RPO defines the maximum acceptable data loss measured in time. For example, an RPO of 1 hour means you can lose up to 1 hour of data during a disaster.

Disaster Recovery Strategies

Terraform can help implement various DR strategies:

1. Backup and Restore

The simplest DR strategy involves regular backups that can be restored when needed. While this approach has higher RPO/RTO values, it's cost-effective for non-critical systems.

resource "aws_backup_plan" "example" {
  name = "tf-example-backup-plan"

  rule {
    rule_name         = "tf-example-backup-rule"
    target_vault_name = aws_backup_vault.test.name
    schedule          = "cron(0 12 * * ? *)" # Daily backup at 12:00 UTC
    
    lifecycle {
      delete_after = 14 # Keep backups for 14 days
    }
  }
}

resource "aws_backup_selection" "example" {
  name          = "tf-example-backup-selection"
  iam_role_arn  = aws_iam_role.example.arn
  plan_id       = aws_backup_plan.example.id
  
  resources = [
    aws_db_instance.example.arn,
    aws_ebs_volume.example.arn
  ]
}

resource "aws_backup_vault" "test" {
  name = "tf-example-backup-vault"
}

2. Pilot Light

The Pilot Light approach maintains a minimal version of your environment in a secondary region, with critical components like databases kept in sync. During disasters, you can quickly scale up the environment.

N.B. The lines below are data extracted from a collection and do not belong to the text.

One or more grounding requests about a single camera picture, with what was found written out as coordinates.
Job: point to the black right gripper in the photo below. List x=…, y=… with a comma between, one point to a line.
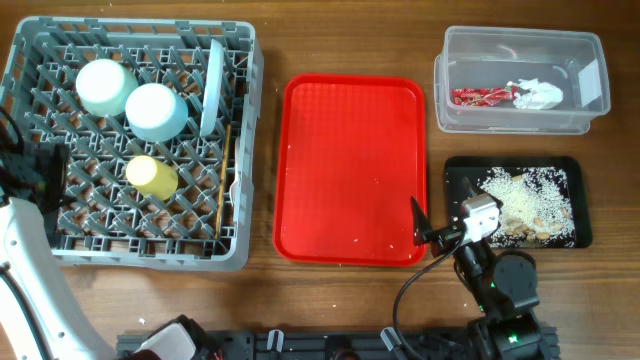
x=447, y=239

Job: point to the red snack wrapper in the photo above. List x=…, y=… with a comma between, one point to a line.
x=483, y=97

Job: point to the white napkin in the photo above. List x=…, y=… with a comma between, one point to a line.
x=535, y=95

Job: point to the white plastic fork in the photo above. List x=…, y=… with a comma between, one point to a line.
x=233, y=189

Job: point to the wooden chopstick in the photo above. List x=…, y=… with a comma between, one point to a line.
x=222, y=185

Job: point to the light blue plate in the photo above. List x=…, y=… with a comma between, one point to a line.
x=212, y=90

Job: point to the yellow cup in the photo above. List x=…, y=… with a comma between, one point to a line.
x=151, y=177

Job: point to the white bowl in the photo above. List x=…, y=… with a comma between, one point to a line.
x=156, y=113

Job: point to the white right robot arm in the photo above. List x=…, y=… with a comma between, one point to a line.
x=503, y=286

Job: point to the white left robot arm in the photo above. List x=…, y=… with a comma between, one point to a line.
x=39, y=312

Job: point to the clear plastic waste bin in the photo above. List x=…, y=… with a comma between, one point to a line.
x=490, y=57

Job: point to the grey dishwasher rack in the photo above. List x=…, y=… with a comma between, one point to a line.
x=108, y=222

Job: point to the black tray with rice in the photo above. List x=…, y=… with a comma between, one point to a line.
x=543, y=198

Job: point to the red serving tray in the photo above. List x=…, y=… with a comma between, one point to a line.
x=352, y=160

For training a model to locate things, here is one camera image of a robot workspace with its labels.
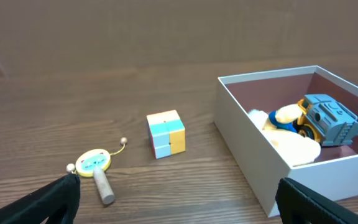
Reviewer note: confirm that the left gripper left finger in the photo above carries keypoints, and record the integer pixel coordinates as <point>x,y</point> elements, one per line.
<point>57,202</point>

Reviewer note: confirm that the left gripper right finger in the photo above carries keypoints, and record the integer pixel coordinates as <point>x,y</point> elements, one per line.
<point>297,204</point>

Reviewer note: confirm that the small wooden rattle drum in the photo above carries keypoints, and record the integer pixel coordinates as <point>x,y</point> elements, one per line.
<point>94,163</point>

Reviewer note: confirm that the white plush duck toy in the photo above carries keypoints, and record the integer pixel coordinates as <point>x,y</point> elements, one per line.
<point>277,128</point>

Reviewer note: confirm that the grey yellow toy truck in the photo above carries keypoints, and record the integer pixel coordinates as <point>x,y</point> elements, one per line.
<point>326,121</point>

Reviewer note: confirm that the pastel colour puzzle cube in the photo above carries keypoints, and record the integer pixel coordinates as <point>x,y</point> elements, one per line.
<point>166,133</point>

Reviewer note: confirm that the white square box pink interior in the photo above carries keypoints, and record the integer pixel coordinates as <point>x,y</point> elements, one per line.
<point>264,161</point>

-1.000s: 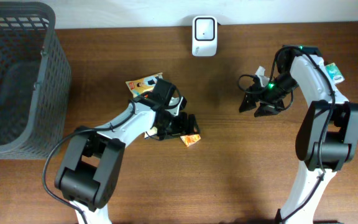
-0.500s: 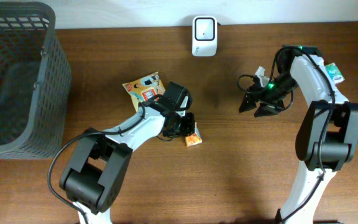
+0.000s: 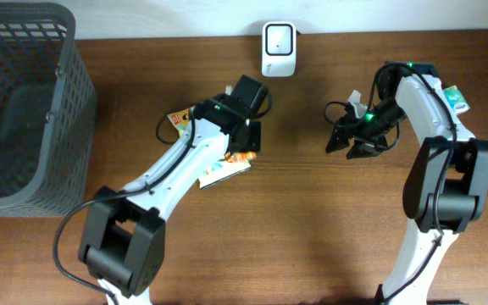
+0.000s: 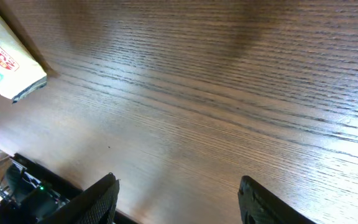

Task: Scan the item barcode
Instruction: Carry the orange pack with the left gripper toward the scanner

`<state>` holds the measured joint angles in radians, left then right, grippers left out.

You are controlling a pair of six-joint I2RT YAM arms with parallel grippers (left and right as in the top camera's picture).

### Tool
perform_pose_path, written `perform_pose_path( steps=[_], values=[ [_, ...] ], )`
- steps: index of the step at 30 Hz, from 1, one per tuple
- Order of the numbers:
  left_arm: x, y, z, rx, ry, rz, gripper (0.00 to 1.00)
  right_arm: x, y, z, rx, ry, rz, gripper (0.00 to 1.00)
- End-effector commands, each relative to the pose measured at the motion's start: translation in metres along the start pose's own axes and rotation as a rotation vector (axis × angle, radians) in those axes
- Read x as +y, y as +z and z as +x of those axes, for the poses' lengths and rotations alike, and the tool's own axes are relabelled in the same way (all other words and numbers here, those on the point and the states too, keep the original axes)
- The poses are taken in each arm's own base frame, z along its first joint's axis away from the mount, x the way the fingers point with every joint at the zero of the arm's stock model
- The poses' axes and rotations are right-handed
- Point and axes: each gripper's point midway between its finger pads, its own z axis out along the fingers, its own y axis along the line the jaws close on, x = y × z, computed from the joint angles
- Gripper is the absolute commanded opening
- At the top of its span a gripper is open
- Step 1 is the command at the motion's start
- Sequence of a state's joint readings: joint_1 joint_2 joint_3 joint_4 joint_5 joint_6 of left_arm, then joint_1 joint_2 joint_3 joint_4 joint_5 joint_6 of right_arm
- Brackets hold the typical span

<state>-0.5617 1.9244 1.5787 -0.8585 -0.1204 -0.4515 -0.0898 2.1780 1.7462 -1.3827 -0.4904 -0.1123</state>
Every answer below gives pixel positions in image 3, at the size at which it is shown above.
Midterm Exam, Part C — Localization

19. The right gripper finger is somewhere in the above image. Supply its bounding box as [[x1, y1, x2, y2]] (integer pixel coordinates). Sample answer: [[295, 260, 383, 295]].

# Primary Region Resources
provider "aws" {
  region = "us-west-2"
  alias  = "primary"
}

# DR Region Resources
provider "aws" {
  region = "us-east-1"
  alias  = "dr"
}

# Primary Database
resource "aws_db_instance" "primary" {
  provider                = aws.primary
  identifier              = "primary-db"
  engine                  = "mysql"
  instance_class          = "db.t3.large"
  allocated_storage       = 100
  backup_retention_period = 7
  multi_az                = true
  # Other configuration...
}

# DR Database (smaller instance in standby mode)
resource "aws_db_instance" "dr" {
  provider                = aws.dr
  identifier              = "dr-db"
  engine                  = "mysql"
  instance_class          = "db.t3.small"
  allocated_storage       = 100
  replicate_source_db     = aws_db_instance.primary.identifier
  # Other configuration...
}

3. Warm Standby

This strategy maintains a scaled-down but fully functional copy of your production environment in the DR region. This reduces RTO but increases costs.

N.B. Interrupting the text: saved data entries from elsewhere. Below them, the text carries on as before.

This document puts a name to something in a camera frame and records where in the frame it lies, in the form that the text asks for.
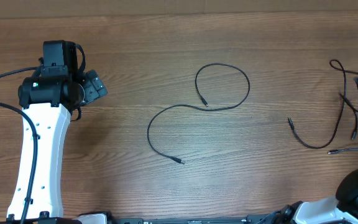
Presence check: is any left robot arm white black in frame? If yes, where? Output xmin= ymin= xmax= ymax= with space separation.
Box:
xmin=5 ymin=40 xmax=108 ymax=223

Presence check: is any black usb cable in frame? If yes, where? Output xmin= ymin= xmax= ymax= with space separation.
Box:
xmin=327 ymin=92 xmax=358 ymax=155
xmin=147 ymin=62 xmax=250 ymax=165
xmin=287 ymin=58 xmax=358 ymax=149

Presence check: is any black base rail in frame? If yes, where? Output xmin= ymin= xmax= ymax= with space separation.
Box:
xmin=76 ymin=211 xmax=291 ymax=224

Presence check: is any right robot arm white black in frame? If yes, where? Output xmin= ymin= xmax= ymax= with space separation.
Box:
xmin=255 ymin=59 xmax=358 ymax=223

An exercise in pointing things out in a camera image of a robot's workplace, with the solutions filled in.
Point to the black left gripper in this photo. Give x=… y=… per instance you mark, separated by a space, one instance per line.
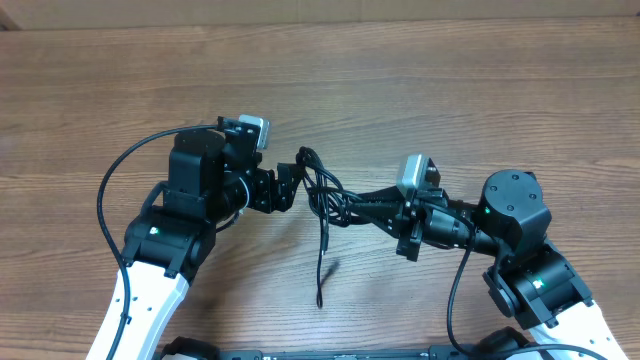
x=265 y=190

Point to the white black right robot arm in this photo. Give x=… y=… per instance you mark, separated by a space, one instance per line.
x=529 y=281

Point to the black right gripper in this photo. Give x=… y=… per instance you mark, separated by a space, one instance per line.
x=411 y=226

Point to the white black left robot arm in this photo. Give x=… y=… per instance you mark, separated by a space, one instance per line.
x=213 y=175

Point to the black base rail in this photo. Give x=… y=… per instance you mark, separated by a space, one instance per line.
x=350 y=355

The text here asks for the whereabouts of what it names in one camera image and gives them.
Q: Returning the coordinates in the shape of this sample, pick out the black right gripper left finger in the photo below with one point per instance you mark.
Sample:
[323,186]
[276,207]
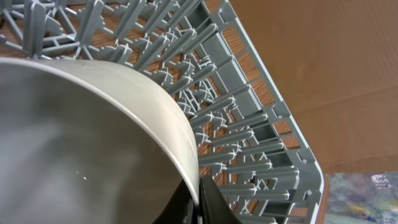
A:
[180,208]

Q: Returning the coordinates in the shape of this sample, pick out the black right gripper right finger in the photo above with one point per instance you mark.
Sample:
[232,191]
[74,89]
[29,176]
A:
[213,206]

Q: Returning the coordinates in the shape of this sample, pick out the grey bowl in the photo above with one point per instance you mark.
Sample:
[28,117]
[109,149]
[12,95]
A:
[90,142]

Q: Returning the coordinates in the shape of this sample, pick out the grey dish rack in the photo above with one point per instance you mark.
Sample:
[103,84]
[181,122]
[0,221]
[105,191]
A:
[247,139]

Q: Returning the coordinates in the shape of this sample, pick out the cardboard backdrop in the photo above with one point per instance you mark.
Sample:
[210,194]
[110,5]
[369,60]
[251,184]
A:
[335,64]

module "primary_region_app" {
  source           = "./modules/webapp"
  providers        = {
    aws = aws.primary
  }
  environment      = "production"
  instance_count   = 6
  instance_type    = "t3.large"
  # Other configuration...
}

module "dr_region_app" {
  source           = "./modules/webapp"
  providers        = {
    aws = aws.dr
  }
  environment      = "dr"
  instance_count   = 2  # Scaled down but ready
  instance_type    = "t3.medium"
  # Other configuration...
}

4. Hot Standby / Multi-Region Active-Active

The most robust (and costly) approach maintains full production environments in multiple regions, often with active-active configurations. This provides near-zero RTO and RPO.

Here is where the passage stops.